Interferon-β modulates bone-associated cytokines and osteoclast precursor activity in multiple sclerosis patients

Purpose Multiple sclerosis (MS) patients have a high risk of low bone density. The purpose of this study was to examine the molecular mechanisms potentially capable of modulating bone homeostasis in response to interferon-beta-1a (IFN-beta-1a) treatment and the focus was the bone-modulating system comprised of receptor activator of nuclear factor-kappa B (RANK), its ligand RANKL and its decoy receptor, osteoprotegerin (OPG). Methods In this open-label pharmacodynamic study, peripheral blood was obtained from relapsing-remitting MS patients just prior to and at multiple time points after intramuscular injection of 30 mu g IFN-beta-1a. Samples were analysed for RANKL ' tumour necrosis factor related apoptosis-inducing ligand (TRAIL), OPG and macrophage inflammatory protein-1 alpha/beta expression.
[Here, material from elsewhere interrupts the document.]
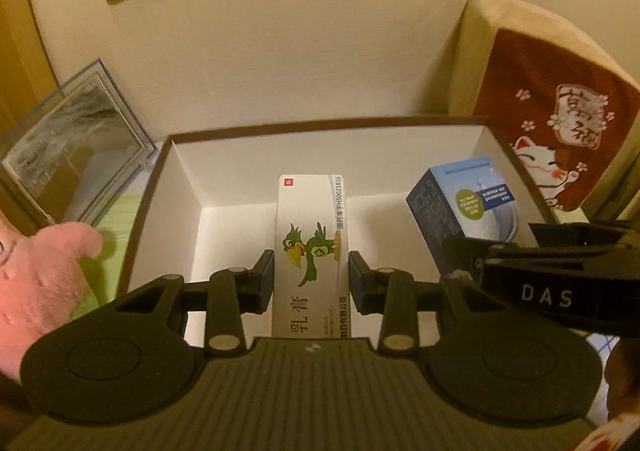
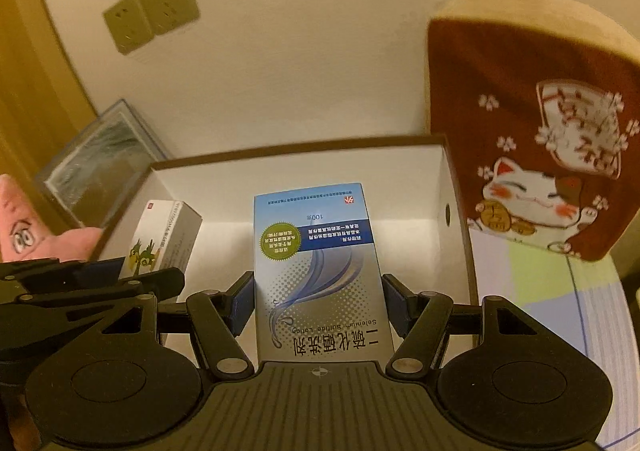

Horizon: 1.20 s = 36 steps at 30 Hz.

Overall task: Organize rigid objects
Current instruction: 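Carry both boxes into the brown box and open both tools, then withdraw both tools from the brown box back over the table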

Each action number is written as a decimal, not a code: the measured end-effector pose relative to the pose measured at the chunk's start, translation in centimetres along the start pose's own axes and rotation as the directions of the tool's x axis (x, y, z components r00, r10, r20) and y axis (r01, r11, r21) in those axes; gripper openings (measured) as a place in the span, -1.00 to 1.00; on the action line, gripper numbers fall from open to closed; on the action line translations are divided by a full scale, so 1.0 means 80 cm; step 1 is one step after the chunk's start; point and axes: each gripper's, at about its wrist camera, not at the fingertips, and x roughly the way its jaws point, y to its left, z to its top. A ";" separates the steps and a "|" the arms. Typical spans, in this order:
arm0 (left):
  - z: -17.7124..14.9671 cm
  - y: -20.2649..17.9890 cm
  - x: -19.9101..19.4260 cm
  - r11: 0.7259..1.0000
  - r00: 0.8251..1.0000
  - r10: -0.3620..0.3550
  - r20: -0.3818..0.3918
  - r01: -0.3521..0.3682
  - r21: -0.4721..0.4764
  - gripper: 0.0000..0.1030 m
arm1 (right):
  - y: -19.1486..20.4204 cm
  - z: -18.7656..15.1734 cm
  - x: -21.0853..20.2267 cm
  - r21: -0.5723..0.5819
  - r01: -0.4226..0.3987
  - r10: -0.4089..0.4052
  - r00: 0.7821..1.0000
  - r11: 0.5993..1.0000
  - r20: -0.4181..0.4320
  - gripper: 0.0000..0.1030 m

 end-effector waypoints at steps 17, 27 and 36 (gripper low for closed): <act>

Osteoclast precursor differentiation from peripheral blood cells of MS patients in the presence of exogenously added IFN-beta-1a was also assessed. Additionally, the changes in plasma levels of osteocalcin and the C-telopeptides after I year of treatment were measured as surrogate markers of bone formation and degradation, respectively. Results IFN-beta-1a treatment modulated RANKL and OPG in a selective, time-dependent manner. The levels of OPG protein decreased 25% at the 8-h time point, then increased 43% at the 24-h time point. The levels of free RANKIL reached a maximum at the 8-h time point. Increases in the levels of macrophage inflammatory protein-1 beta (MIP-1 beta), a chemokine that increases osteolysis, were observed. The levels of the bone formation marker, osteocalcin, were lower in MS patients compared to controls and increased after one year of treatment. Ex vivo treatment of peripheral blood lymphocytes with IFN-beta resulted in a marked reduction of osteoclast-like cells in the presence of RANKL and macrophage colony stimulating factor. Conclusions IFN-beta treatment induces complex, specific and time-dependent changes in multiple proteins and mRNAs related to bone homeostasis in MS patients.